A 1906 graduate of Marion High School, Marguerite, daughter of Marion farm equipment dealer J.D. Saggau, took half a year off from high school to study music in Texas.

She returned an accomplished pianist and frequent performer in community productions — “Brother Josiah” in 1906, “A Bachelor’s Reverie” in 1907, and as pianist with friend Mildred on violin and eventual husband Carl Sheldon on trombone between acts of a “Dan Cupid” performance in 1908.

Public performance began early in her life. At age 10, in 1897, she wrote a poem, published as advertising for a Marion coal and fuel oil company:

Mr. Myers he is the man

Who, no doubt, you all know,

That pours the oil into the can

Wherever he may go.

And when you gather

Around the grate upon a frosty night

Remember it is Myers’ coal

That burns the fire bright.

Begin to fix the coal sheds now,

To fix them snug and tight,

So you may pile in Myers’ coal,

And it will be all right.

So burglars prowling roundabout,

As oft they do at night,

Can’t possibly get Myers’ coal

With all their main and might.

At age 12, in 1899, she did a recitation at an otherwise all-adult Thanksgiving program put on by the Methodist Church’s Women’s Foreign Mission Society.

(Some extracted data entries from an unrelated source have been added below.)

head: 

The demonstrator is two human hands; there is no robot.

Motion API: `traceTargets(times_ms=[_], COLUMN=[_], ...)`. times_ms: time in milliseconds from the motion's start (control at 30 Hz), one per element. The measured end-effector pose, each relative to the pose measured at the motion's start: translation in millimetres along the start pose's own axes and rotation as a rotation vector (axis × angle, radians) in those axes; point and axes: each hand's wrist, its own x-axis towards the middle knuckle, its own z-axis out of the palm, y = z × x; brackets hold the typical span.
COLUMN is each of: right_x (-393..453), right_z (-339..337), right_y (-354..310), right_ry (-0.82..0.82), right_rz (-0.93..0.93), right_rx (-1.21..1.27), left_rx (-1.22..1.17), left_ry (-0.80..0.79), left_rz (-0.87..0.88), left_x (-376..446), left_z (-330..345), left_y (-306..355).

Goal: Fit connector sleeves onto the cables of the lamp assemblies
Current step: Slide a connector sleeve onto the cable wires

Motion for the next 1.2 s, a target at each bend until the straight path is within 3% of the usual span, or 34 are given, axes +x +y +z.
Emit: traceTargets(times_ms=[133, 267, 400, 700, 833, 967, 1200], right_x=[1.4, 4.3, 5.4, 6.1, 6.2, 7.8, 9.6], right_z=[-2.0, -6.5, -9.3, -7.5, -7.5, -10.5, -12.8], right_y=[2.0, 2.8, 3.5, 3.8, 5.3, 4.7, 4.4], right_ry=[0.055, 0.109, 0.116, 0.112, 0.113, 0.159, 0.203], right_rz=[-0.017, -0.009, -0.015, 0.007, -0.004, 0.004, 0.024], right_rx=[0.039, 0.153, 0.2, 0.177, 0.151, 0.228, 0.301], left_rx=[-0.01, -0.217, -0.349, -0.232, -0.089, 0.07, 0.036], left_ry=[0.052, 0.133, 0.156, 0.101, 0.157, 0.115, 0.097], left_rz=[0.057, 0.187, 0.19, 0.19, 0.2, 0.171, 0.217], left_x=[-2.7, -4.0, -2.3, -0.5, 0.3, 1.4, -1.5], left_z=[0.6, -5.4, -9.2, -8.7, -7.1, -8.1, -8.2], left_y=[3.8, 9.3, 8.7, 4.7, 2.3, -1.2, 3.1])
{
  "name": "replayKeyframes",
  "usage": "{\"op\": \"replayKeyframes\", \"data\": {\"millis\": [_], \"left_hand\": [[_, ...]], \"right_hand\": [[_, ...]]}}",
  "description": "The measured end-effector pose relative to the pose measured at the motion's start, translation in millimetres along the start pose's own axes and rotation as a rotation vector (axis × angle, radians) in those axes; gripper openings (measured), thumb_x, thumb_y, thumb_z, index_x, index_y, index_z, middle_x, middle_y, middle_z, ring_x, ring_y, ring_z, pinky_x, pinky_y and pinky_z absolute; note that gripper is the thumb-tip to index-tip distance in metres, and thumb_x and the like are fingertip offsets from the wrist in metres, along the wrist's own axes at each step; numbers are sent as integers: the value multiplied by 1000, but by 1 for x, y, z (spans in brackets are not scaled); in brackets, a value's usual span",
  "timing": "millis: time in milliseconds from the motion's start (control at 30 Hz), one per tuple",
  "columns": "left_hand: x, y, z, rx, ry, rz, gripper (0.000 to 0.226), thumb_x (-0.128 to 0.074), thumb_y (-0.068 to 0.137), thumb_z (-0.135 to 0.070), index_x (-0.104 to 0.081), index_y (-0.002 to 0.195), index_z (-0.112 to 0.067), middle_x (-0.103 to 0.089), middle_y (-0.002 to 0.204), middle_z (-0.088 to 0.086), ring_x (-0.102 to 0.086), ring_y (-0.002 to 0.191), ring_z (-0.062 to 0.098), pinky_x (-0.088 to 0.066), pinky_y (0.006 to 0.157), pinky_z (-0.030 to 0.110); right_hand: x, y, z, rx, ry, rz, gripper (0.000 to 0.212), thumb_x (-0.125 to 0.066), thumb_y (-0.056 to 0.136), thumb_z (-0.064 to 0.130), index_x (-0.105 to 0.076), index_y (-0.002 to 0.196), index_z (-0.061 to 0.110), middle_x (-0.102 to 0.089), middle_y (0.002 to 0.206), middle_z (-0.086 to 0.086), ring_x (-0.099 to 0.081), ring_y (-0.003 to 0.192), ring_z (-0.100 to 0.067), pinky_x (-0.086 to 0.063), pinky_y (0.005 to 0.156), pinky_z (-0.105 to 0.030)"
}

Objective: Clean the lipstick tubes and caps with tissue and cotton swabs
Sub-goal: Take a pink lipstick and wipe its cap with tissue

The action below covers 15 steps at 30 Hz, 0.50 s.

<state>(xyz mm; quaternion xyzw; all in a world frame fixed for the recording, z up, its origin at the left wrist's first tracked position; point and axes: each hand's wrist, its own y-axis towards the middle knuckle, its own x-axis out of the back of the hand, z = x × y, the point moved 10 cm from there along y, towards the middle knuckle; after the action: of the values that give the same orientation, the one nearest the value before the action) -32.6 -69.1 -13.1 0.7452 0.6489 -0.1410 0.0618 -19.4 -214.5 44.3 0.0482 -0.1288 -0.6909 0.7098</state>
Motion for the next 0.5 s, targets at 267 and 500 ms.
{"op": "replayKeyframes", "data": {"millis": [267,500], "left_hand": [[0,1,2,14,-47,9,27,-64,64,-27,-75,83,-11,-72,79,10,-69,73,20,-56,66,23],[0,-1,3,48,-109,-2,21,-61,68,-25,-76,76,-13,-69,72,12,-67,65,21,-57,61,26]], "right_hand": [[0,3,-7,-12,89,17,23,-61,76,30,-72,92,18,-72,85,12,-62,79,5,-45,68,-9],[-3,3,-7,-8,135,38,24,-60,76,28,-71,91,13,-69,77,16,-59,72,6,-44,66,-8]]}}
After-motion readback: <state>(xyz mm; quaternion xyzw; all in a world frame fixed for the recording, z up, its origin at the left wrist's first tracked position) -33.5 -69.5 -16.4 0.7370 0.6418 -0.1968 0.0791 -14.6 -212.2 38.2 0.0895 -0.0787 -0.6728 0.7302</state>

The next year, she performed in concert with other piano students. Throughout the decade she was a frequent guest of numerous social clubs — Athena and Thimble among them — while also organizing her own social groups, known as the Big Four, which sponsored a leap year girls-ask-boys party in 1905, and the Silly Seven, which entertained in 1907.

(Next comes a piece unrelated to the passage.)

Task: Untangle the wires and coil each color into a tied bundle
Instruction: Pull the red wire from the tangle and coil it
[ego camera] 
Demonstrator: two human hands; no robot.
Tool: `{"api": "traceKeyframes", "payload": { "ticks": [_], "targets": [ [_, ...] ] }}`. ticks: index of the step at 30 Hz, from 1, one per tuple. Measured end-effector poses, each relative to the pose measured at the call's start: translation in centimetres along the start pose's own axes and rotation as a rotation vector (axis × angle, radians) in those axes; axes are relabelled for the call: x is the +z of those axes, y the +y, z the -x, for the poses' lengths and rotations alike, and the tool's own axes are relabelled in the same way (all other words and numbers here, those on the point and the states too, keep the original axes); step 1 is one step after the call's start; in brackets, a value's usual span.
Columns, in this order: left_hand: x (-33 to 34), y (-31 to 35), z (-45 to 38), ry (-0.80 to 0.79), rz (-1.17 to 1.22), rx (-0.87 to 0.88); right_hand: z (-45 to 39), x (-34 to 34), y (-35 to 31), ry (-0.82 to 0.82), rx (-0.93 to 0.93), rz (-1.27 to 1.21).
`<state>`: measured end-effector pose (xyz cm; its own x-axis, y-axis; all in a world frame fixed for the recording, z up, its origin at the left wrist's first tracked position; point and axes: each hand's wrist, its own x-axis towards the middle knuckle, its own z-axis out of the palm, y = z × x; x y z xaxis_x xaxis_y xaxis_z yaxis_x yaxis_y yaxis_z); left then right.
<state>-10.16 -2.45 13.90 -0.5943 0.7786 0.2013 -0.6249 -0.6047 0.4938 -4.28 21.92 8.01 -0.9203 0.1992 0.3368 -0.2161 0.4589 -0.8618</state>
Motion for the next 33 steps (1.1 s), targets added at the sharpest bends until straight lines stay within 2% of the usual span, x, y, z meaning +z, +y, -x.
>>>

That same year, she also worked as “local editor” — essentially, society editor — of the Marion Headlight, one of three Marion newspapers at the time, all of which ended up merging into the Record.

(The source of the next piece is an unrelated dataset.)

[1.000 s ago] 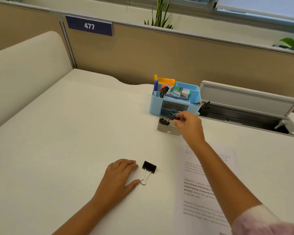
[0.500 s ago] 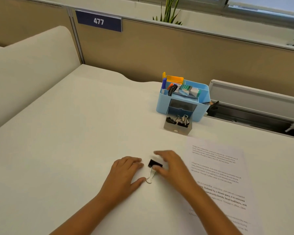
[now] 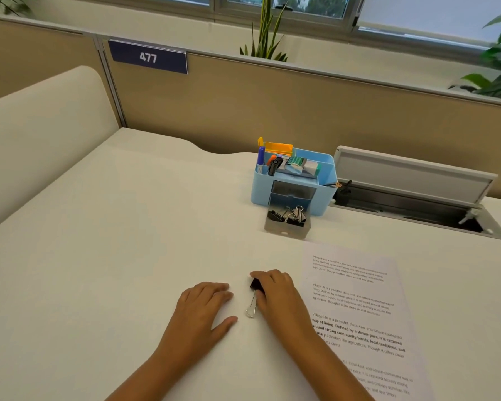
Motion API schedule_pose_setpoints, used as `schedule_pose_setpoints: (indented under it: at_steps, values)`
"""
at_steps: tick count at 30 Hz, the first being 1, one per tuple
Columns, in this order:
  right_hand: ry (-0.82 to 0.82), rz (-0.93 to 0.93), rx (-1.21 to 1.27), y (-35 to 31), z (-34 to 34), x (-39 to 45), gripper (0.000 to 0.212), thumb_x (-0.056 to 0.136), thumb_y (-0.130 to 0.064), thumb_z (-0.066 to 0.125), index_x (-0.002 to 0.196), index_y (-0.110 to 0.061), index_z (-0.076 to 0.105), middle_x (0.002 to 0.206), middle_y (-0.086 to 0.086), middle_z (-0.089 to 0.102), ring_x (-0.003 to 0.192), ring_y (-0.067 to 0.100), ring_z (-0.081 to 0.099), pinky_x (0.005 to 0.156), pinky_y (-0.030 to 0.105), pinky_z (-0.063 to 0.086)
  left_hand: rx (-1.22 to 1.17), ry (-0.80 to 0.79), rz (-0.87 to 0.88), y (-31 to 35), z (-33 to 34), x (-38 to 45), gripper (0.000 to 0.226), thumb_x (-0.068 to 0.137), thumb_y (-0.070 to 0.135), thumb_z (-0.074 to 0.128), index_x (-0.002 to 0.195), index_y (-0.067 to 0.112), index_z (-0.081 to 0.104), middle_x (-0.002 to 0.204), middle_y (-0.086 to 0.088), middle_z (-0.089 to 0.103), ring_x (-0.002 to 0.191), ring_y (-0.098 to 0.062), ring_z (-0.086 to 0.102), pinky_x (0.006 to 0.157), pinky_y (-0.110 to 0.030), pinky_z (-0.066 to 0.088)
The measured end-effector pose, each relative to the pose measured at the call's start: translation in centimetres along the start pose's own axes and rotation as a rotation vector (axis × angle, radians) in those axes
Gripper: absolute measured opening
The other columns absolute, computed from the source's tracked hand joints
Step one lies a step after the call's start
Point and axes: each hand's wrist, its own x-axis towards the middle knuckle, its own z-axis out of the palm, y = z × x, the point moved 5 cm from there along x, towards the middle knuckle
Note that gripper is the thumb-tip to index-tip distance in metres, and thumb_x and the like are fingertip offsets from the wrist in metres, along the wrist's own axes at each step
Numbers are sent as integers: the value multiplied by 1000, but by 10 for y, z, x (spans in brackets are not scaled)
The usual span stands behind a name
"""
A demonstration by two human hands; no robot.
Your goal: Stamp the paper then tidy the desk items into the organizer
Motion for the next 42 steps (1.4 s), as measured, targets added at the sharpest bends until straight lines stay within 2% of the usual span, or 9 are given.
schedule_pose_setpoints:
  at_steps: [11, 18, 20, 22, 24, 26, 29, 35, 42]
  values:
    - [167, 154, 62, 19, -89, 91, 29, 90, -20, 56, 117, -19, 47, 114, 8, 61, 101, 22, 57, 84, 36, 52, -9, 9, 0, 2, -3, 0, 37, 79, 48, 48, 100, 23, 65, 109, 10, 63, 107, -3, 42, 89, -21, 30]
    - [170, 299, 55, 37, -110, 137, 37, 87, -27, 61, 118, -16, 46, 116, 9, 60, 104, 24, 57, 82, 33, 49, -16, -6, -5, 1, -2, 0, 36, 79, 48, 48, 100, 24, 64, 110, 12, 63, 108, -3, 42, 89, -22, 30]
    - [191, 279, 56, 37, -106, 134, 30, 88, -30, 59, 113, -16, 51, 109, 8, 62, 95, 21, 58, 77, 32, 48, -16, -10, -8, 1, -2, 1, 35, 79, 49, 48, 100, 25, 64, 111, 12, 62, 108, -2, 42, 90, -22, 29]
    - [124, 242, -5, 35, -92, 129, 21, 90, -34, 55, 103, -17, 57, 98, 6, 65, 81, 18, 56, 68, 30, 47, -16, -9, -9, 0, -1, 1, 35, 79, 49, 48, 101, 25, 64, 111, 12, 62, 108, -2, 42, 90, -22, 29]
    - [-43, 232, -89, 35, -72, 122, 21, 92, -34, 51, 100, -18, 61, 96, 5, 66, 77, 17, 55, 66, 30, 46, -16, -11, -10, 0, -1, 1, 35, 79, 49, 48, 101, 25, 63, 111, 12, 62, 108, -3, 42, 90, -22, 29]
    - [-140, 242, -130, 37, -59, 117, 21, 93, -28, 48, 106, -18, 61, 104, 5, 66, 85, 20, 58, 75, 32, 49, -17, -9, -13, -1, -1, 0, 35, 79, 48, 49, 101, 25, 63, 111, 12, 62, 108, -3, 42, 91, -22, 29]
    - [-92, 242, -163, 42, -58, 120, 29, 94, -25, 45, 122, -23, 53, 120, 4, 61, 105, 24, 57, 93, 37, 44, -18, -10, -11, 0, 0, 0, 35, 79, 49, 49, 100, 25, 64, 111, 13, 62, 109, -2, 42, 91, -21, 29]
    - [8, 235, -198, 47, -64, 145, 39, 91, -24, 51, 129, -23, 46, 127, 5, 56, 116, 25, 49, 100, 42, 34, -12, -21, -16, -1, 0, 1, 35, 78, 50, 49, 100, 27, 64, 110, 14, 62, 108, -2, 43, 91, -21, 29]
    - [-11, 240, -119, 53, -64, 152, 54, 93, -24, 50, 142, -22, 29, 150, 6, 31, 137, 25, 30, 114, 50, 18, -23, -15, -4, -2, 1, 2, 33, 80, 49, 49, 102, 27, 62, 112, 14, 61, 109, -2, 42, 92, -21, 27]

In 1909, when she and Sheldon, who ran his father’s jewelry store, married, later to move to Topeka, the wedding march was played by longtime friend Mildred, daughter of Marion physician R.F. Harris.

Mildred also caught the bridal bouquet — a relatively new custom at the time — and, sure enough, later that year married Roy Williams with Marguerite playing the wedding march.

Mildred’s wedding was largely private, but Marguerite’s was a community event at her parents’ now demolished home at 2nd and Miller Sts. Included was a serenade by Marion’s famous Coronet Band, of which Sheldon was a member.

Marguerite died in 1970; Carl, in 1976. Both are buried in Marion Cemetery along with their daughter, Jacqueline, and her husband, Orville Ross.